Though the initial whack of gimmicky, retrograde electropop indulgence threatens to suffuse itself throughout as the naff synthetic strings of In Real Life swing into vibrancy. Had the Village People ever beheld even an atom of subtlety between ‘em they could, and surely would’ve enrobed themselves in an aesthetic this unabashedly euphoric if, at heart, inherently tawdry. In keeping with this unapologetically ’80s vibe, its chorus recalls to an almost eerie degree Ottawan’s perennially haunting Europop smash D.I.S.C.O., whilst the typographically challenged Dramatikk flickers with glimmers of Mercury and the arena-rupturing grandiosity of Springsteen’s ’84 LP, Born in the U.S.A. All this retroactive influence is of course refracted through a prismatic sliver of the slightly more contemporary: Kingfisher Call Me, with its sweeping vocal akin to spilt gold dust diffusing out into the atmosphere, assumes the songwriting intricacies of Owen Pallett and veneers them in the inoffensive sheen of Fenech-Soler’s eponymous début. It’s like Everything Everything shorn of the woolly, abstract lyricisms and instead tarted up in flimsy exclamations of emancipation. “Dry your eyes is what to do/ Don’t listen to anyone except for you”, etcetera.

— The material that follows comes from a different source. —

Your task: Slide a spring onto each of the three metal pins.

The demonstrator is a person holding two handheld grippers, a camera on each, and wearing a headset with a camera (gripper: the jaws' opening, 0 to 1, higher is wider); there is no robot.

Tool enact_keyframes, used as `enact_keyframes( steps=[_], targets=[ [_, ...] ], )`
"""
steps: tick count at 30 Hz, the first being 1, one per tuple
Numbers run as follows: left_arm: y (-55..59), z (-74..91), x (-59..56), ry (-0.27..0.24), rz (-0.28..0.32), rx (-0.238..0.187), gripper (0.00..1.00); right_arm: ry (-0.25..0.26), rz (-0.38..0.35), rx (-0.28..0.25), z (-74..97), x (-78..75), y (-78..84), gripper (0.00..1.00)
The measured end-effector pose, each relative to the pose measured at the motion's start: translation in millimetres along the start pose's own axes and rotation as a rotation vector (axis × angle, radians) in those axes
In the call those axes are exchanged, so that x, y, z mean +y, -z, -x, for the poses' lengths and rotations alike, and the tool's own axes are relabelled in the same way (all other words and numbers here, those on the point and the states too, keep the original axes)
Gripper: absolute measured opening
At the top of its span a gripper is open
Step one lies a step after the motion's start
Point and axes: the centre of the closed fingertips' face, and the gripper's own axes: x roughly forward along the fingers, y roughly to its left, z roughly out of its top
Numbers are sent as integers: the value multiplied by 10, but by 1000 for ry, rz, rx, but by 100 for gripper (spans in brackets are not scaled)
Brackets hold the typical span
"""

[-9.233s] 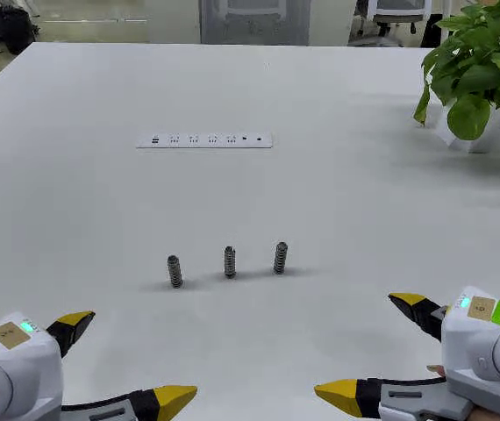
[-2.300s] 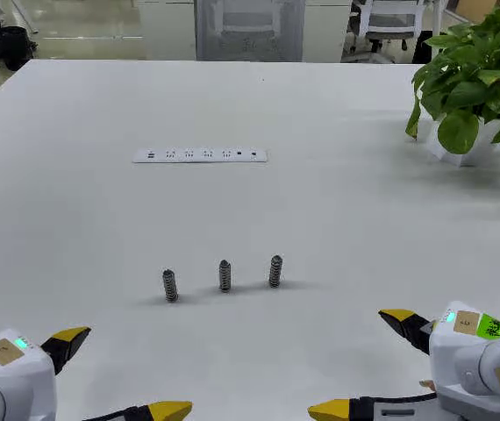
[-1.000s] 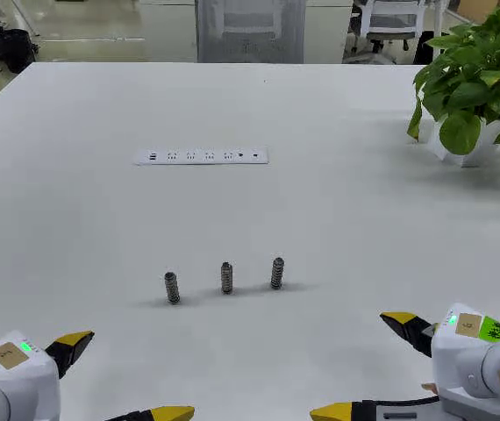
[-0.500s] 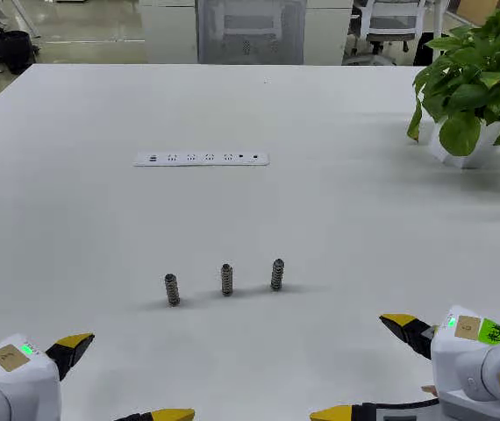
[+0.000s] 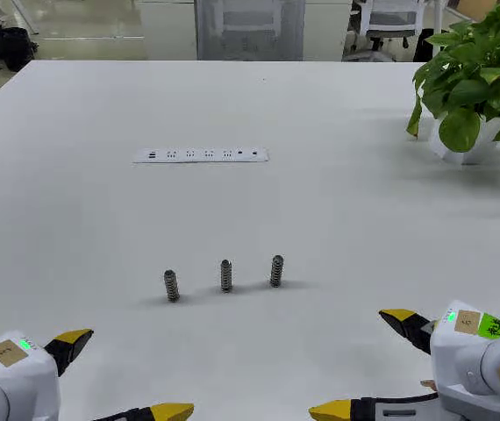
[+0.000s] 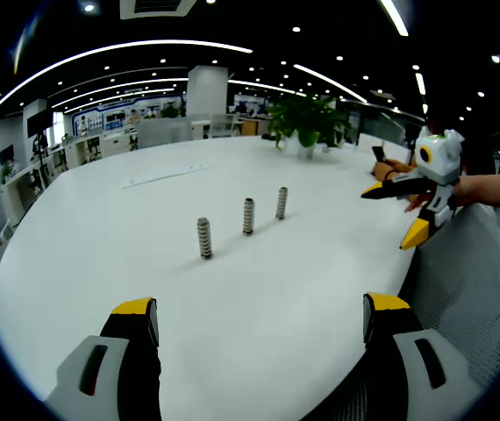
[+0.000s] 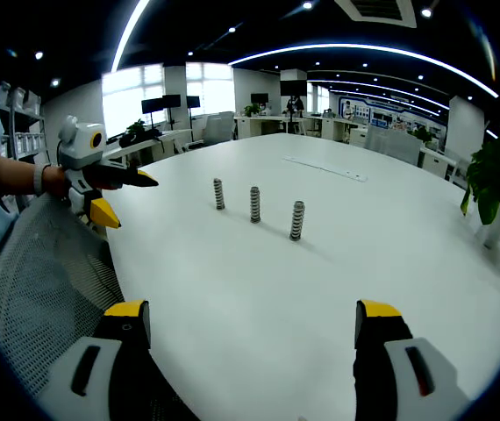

Christopher is apparently a breakup album, although it doesn’t sound much like one. Or at least not the ones I’ve become acclimatised, and with that by and largely speaking immune to. Rush, for instance, veritably bursts with sequinned optimism and although the Christopher in question is but an allegory representing that overzealous inner adolescent who’s up for anything and responsible for nothing, you’d be forgiven for thinking (or rather I’ll hope you’ll forgive me for having thought) McPhun may have come around to an alternative sexual outlook. Starlight, too, is like a hyperactive 18–30 rework of any which ebullient Hot Chip sizzler. It’s camp as an homoerotic Mediterranean getaway though inadvertent or otherwise, if only a musical reorientation then it’s one which suits him – and suits him best on the laid-back Balearia of Futon Fortress. A breathy, and with that overtly airy synthpop jingle of sorts, it’s a tingly thing irrefutably inspired by McPhun’s (one can only imagine) temporary relocation to the fjords and exorbitant frolics of Oslo.
Though as the its Scandinavian neighbours deem Norway itself, Christopher proffers something of a one-dimensional experience. It lacks the alluring naïveté and scatty insouciance of Sea Lion, to instead somewhat perplexingly plump for a rather more predictable exercise in a pop music that is here at times as underdone as it has been overdone historically. There’s a tenuity to it all – a lack of tangible substance, and with that little nuance which is probably not something a newly single McPhun is keening to hear. Though there’s what Pop may facetiously slur little, to “no fun” going on, and Christopher serves but as a sign that he may need some more time yet.